▶ Required action:
Please set down only the lines below starting with the line with "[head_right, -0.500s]" and going on through the line with "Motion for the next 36", verbatim and without pictures.

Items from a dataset
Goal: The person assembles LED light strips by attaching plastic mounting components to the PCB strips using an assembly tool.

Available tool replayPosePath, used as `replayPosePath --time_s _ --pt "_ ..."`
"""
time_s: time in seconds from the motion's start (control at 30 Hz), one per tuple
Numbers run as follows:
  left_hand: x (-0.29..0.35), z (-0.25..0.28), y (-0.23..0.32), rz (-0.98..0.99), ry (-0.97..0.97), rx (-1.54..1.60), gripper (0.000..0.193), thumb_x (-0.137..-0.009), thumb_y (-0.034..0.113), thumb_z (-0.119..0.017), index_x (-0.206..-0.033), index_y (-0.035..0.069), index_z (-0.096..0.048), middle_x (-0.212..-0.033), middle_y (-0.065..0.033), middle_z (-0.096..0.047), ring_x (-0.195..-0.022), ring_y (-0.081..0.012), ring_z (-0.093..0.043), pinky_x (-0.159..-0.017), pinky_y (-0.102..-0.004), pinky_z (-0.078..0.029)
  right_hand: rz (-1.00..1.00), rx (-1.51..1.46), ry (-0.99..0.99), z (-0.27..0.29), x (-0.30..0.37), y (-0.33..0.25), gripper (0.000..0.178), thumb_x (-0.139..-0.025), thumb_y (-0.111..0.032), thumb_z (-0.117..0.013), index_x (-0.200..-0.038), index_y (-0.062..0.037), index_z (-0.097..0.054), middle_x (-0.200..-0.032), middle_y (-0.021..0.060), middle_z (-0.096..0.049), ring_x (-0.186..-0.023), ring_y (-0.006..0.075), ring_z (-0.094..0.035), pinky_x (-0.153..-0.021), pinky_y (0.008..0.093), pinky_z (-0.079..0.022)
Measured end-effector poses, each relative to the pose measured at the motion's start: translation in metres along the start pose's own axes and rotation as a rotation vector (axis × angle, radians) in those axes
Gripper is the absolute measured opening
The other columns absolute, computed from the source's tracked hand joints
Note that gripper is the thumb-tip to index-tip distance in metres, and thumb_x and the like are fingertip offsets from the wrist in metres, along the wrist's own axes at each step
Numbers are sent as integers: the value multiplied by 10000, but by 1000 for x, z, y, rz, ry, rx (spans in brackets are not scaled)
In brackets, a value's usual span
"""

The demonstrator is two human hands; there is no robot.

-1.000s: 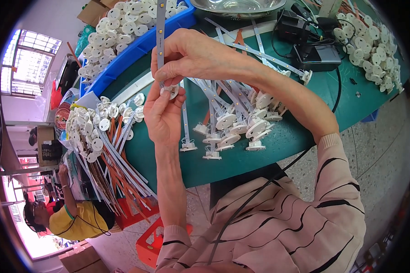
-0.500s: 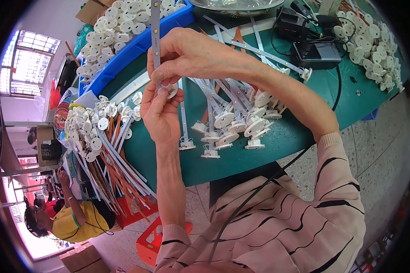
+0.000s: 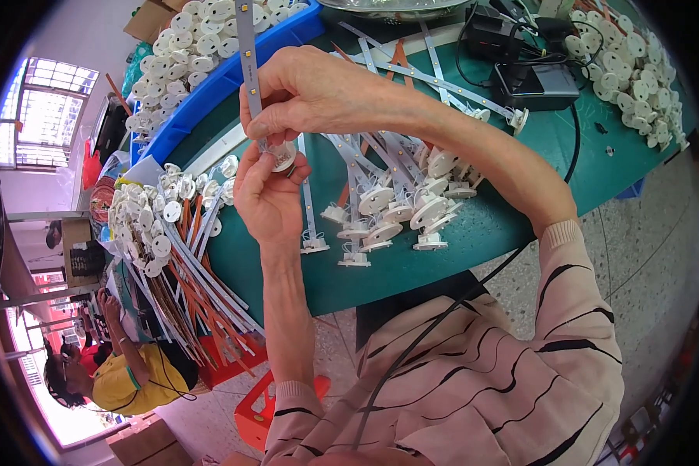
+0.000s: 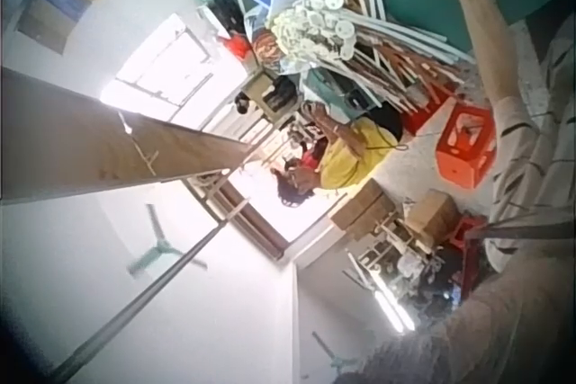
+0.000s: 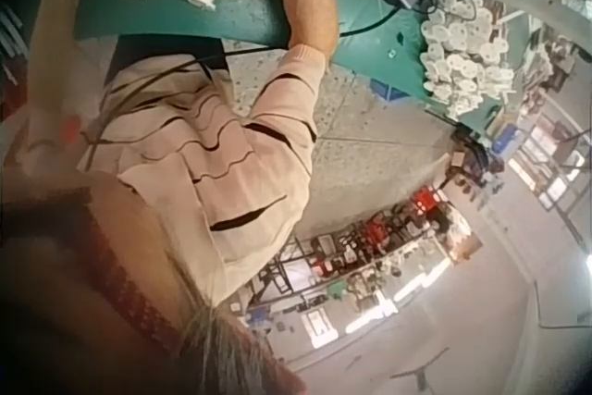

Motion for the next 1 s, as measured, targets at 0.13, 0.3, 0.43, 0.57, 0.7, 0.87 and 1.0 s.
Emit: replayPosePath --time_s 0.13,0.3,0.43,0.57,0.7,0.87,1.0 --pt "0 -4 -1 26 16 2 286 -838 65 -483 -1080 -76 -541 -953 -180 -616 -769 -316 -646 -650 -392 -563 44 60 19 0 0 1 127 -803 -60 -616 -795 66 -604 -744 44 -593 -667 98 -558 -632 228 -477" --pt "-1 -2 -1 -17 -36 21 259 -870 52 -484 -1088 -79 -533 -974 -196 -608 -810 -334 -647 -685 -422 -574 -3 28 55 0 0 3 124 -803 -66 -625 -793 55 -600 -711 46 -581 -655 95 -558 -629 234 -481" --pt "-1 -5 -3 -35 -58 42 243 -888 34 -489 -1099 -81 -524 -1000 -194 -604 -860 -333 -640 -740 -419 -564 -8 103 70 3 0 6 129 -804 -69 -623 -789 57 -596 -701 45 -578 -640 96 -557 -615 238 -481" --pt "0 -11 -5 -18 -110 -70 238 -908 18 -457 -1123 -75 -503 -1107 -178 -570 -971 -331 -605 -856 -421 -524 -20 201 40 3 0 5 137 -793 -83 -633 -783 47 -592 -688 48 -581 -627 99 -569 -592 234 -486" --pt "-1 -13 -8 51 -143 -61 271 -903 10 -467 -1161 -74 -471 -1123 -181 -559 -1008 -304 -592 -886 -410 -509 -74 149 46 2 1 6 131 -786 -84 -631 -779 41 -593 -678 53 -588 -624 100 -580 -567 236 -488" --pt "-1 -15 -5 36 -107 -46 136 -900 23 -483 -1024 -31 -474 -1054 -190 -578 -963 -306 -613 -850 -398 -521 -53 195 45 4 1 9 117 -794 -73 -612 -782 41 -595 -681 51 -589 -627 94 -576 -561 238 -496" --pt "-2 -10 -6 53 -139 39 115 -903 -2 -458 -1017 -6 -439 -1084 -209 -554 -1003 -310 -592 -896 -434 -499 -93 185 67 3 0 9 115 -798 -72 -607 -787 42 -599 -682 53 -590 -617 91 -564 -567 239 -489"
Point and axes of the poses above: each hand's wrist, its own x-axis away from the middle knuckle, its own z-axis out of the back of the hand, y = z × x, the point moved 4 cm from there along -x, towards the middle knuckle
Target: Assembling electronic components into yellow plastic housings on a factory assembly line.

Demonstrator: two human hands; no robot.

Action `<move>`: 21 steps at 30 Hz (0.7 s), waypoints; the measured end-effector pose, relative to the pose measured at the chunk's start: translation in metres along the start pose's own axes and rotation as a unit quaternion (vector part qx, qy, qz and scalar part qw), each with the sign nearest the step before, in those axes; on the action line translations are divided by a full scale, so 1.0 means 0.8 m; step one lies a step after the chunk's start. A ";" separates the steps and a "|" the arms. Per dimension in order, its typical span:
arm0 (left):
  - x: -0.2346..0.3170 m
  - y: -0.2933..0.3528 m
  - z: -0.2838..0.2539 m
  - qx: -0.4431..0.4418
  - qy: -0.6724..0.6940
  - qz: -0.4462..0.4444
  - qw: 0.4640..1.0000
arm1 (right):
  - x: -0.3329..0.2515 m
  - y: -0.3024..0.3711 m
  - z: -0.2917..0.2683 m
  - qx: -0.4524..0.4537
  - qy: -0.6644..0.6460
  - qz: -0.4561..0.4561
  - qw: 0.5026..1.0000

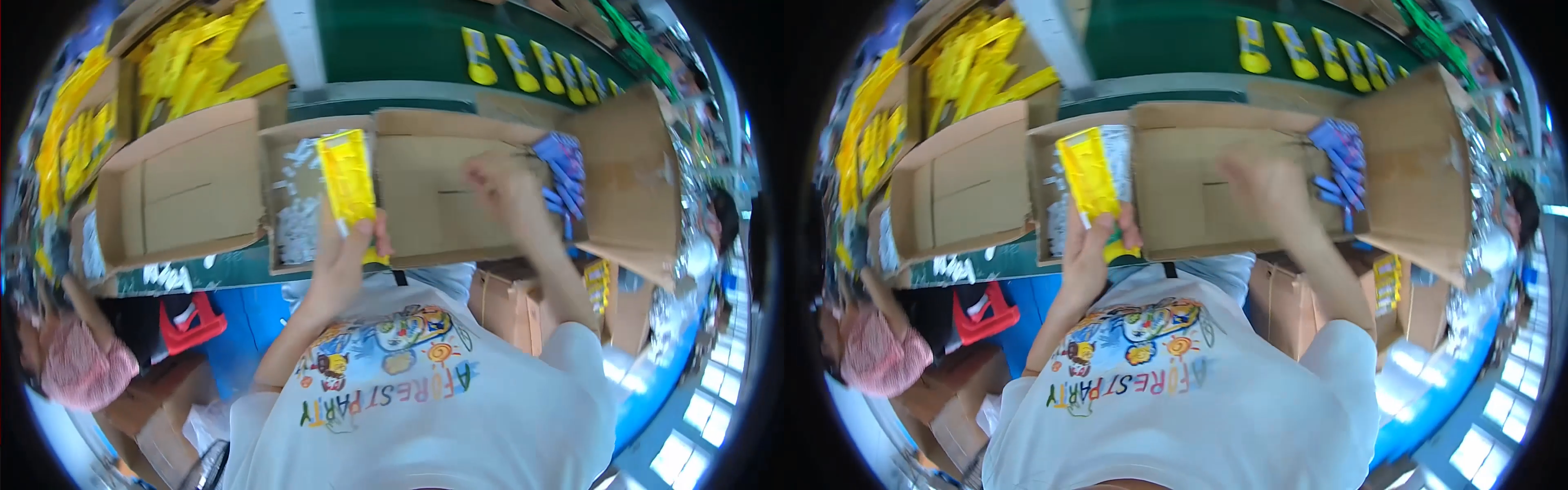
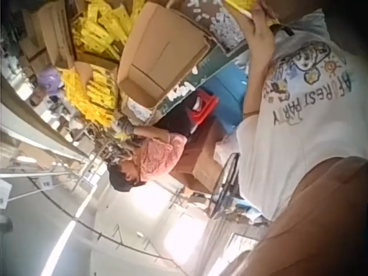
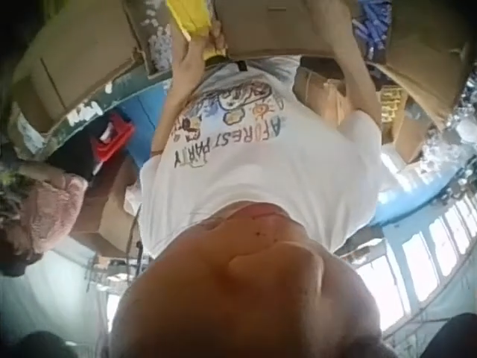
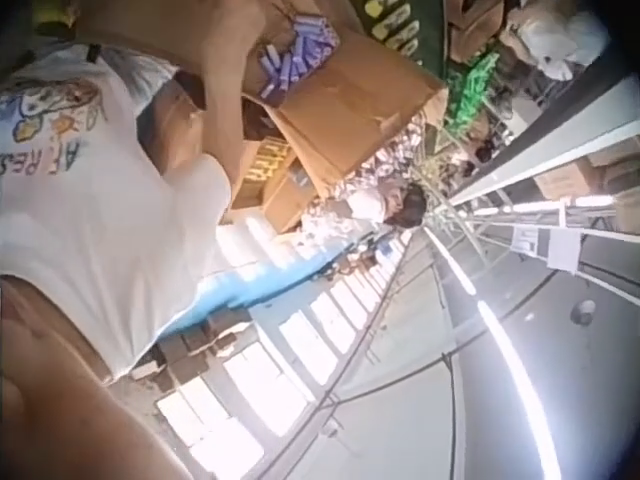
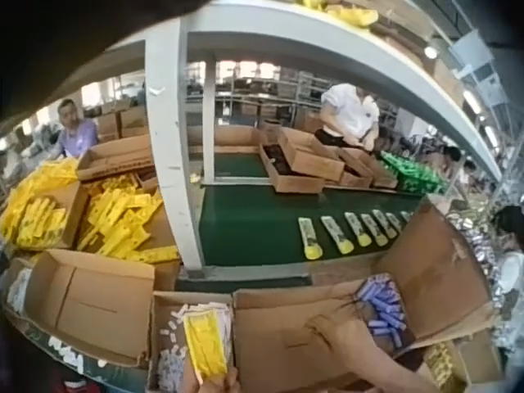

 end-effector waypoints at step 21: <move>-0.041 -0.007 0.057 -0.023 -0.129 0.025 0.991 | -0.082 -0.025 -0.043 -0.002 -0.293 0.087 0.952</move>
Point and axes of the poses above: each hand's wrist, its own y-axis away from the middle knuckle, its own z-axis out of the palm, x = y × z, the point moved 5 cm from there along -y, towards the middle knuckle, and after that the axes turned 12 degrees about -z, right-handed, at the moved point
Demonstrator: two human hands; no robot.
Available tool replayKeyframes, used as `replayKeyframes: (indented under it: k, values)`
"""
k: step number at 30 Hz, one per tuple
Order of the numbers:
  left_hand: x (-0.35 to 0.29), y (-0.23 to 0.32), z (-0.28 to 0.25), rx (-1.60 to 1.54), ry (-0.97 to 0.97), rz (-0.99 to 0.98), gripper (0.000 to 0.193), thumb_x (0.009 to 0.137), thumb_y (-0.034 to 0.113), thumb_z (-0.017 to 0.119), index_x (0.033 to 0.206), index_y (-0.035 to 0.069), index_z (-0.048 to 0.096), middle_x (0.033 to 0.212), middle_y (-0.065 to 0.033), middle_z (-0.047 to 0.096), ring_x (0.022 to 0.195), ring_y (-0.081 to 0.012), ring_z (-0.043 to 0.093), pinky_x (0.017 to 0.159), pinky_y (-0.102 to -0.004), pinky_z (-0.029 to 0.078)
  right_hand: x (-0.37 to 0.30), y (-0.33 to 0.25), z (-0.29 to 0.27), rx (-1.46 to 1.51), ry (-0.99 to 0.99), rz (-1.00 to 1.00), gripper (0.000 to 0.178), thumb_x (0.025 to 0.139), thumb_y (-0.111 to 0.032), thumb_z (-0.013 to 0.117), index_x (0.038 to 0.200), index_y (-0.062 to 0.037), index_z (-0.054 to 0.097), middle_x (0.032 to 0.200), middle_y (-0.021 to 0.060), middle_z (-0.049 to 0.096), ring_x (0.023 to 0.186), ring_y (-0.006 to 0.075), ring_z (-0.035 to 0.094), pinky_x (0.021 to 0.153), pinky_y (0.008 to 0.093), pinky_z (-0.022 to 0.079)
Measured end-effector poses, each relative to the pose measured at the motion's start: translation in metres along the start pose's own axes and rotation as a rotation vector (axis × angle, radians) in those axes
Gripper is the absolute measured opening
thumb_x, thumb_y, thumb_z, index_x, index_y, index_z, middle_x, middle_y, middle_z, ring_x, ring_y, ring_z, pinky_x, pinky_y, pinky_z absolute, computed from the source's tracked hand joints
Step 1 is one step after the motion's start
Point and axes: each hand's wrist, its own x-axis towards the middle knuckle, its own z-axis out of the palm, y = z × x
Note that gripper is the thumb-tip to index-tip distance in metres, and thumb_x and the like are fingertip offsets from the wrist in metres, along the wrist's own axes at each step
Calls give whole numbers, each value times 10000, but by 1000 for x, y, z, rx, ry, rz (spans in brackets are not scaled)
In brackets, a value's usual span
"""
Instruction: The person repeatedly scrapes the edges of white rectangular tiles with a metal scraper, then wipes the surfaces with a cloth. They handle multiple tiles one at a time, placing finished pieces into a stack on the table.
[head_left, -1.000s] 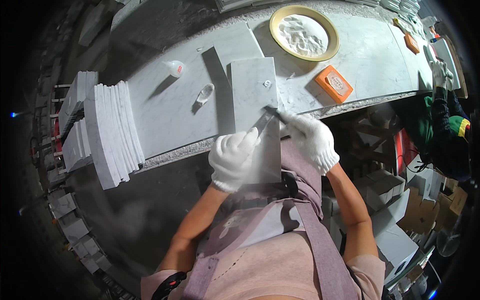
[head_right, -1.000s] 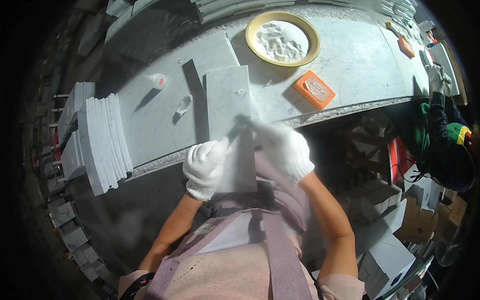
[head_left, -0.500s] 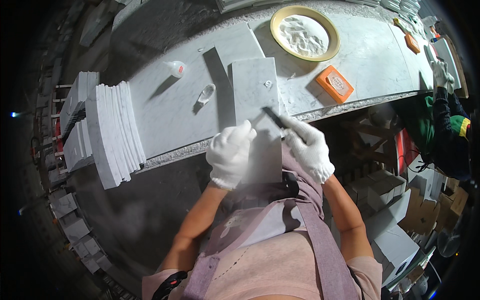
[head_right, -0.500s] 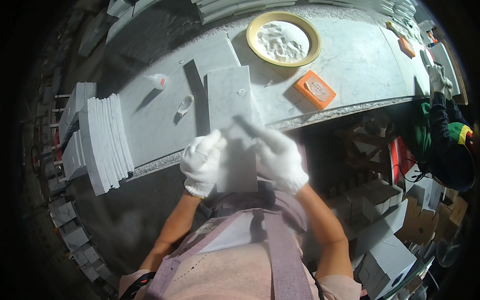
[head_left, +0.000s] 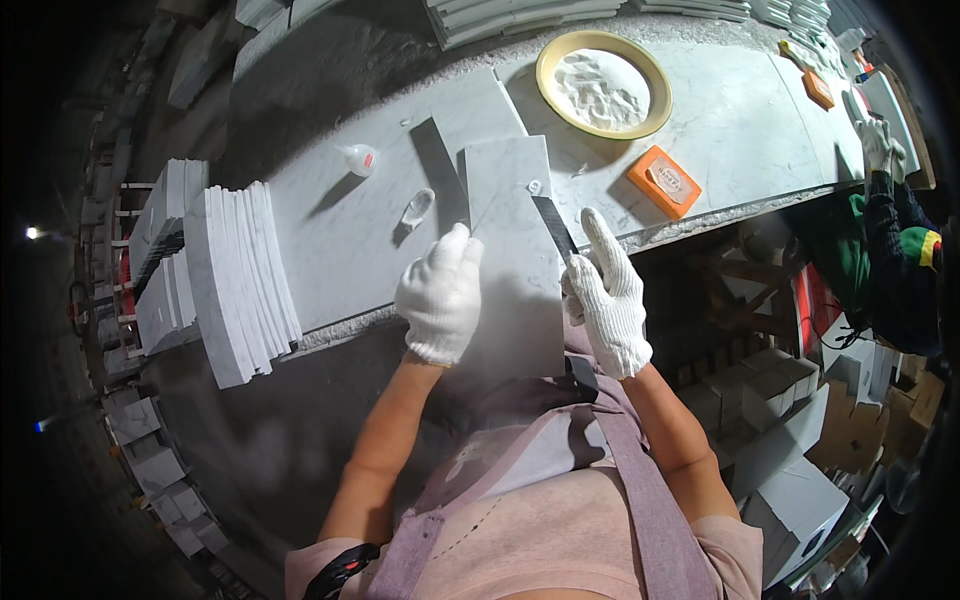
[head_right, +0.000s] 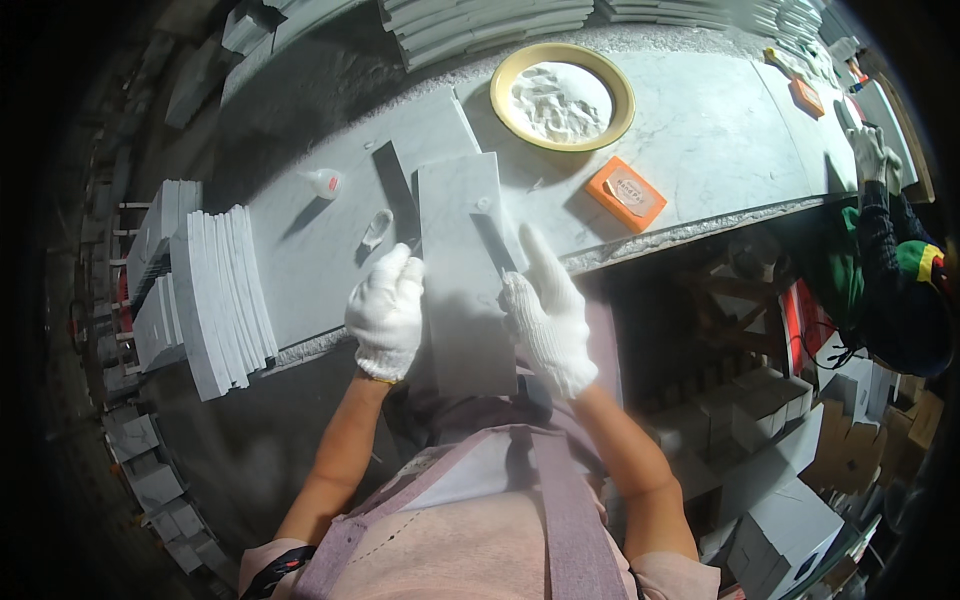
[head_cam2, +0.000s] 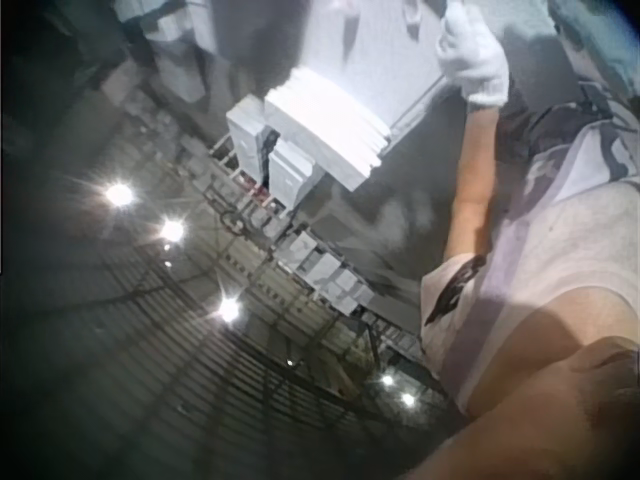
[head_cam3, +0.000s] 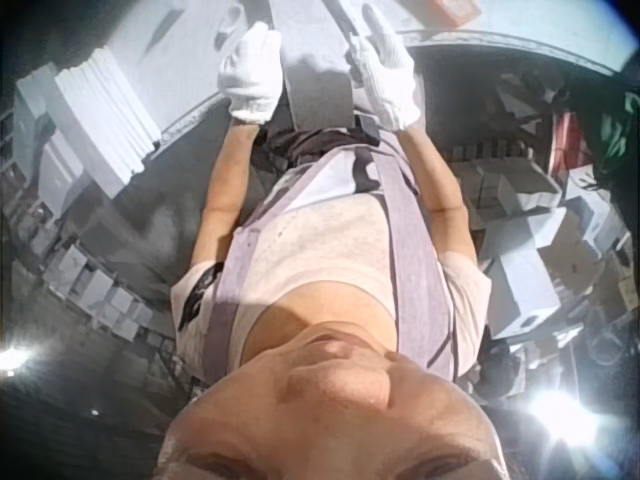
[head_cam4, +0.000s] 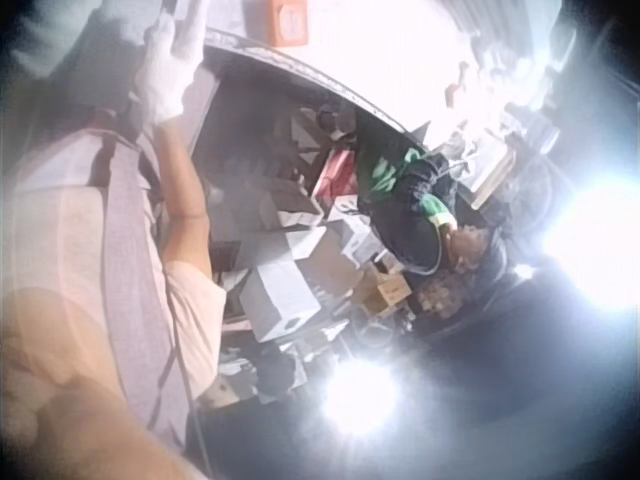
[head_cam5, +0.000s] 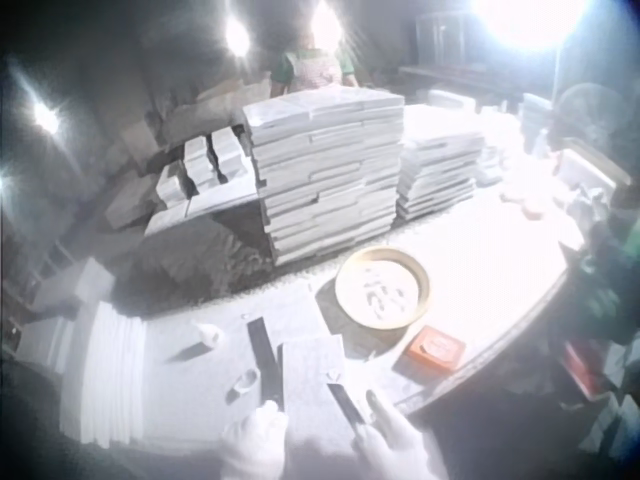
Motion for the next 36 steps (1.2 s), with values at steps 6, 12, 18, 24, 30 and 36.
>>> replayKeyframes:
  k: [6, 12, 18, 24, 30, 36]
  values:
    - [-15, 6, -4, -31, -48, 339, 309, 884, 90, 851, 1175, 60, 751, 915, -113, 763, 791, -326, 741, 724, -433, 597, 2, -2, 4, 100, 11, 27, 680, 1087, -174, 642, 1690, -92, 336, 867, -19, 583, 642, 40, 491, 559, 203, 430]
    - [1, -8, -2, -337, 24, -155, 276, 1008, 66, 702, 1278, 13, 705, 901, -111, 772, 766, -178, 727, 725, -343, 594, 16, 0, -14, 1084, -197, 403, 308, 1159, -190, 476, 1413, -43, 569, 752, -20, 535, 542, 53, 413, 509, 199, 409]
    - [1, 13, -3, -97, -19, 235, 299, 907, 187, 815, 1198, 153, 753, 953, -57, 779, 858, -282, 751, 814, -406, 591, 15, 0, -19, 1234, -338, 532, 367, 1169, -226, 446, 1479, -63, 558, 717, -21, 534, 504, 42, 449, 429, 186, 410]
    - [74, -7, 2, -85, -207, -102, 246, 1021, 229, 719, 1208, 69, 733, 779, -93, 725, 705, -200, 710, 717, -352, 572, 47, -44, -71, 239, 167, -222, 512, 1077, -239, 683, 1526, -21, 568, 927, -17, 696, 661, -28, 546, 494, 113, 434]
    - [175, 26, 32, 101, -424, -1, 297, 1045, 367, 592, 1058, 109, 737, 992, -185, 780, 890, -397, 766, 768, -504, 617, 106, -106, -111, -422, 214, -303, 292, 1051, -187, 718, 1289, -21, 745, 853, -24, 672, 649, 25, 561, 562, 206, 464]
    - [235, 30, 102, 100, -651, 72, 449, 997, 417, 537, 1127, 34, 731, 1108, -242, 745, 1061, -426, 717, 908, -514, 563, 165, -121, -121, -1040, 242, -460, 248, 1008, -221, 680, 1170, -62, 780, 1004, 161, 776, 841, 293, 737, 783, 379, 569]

▶ Answer space:
[head_right, -0.500s] 
[head_left, +0.000s] 
[head_right, +0.000s] 
[head_cam2, +0.000s] 
[head_cam3, +0.000s] 
[head_cam4, +0.000s] 
[head_cam5, +0.000s] 
Motion for the next 36 steps (1.2 s), with values at steps 6, 12, 18, 24, 30 and 36.

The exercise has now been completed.